When you run a nonprofit or charity, donations and gifts are the lifeblood of your organization, and it’s critical to account for them correctly. In addition, if you or your corporation donates to a charity, you can typically claim a tax credit for the donation.
As a nonprofit, you should account for cash donations just like you account for revenue in any business, entering donations as income on your financial records. That said, you may want to track some cash donations separately from others. If your donors request you earmark funs for a specific purpose, you may want to put those funds in a special account or mark them as restricted on your balance sheet. In contrast, you can enter donations for the general fund under your general account or mark them as unrestricted.
If donors give your organization gifts rather than cash, the Canada Revenue Agency requires you to track those donations.

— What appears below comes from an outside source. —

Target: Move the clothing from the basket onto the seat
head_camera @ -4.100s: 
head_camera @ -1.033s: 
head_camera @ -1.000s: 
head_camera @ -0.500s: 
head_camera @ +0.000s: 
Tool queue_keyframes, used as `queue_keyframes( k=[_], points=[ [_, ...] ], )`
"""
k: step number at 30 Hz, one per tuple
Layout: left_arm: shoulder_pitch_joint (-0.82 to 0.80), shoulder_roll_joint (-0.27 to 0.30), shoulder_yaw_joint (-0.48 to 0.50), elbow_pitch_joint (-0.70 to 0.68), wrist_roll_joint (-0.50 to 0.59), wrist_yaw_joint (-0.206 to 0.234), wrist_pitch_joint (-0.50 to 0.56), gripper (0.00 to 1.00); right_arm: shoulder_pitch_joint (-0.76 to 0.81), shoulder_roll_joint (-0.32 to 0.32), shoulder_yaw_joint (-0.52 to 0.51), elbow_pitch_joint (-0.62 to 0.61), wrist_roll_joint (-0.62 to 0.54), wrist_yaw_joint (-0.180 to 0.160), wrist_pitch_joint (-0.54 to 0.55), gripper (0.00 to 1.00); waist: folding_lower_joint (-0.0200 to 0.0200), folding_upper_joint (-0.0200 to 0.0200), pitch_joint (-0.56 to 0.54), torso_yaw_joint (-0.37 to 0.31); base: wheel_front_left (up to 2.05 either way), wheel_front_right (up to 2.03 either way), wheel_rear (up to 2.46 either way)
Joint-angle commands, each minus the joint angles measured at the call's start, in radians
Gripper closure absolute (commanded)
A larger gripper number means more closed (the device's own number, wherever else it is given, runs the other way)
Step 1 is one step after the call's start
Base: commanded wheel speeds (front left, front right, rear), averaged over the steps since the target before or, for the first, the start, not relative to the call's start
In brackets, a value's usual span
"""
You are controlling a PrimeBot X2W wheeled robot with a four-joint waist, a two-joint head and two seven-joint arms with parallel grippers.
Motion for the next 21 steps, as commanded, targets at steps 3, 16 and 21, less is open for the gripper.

As a general rule, you should record a gift at the current fair market value, which is the average price the item sells for in a typical market. Gifts may include capital assets and property, but the CRA does not consider service, gift certificates, or admission fees to special events as gifts. If your donors give you these items, you may want to track them in your organization’s financial records, but you don’t need to report this information to the CRA, and you can’t issue your donors a receipt for them.
Donations to a Canadian charity can help reduce your corporate income tax. When you file your T2 tax return, you should submit Schedule 2 Charitable Donations and Gifts to report eligible cash and gift donations to the CRA. If you donate publicly traded shares or stock options, you may incur a capital gain, but luckily, you don’t have to report capital gains on most donated property. There is one exception: if you receive a gift or advantage in exchange for your donation, you may have to include some of the capital gains on your tax return. In these cases, you also need to file Form T1170 Capital Gains on Gifts of Certain Capital Property with your tax return. You should save your donation receipt, and if you donate property that is assessed, save the assessment for your records to justify the cost basis you use when reporting the gift.
If your business is not incorporated, you can still make donations, but in these cases, you should claim the donation as a personal write-off rather than a business deduction. The CRA allows you to report gifts and donations worth up to 75 percent of your net income, and the agency awards a tax credit based on the total of your donations. Remember, only registered charities and select other organizations can issue donation receipts, and you need to keep these receipts for your records. Whether you run a charity or are donating to one, it’s important to know how to account for donations. Nonprofits need to track this revenue stream closely and show how they used the funds. Individuals and for-profit corporations can also benefit when they file for tax credits.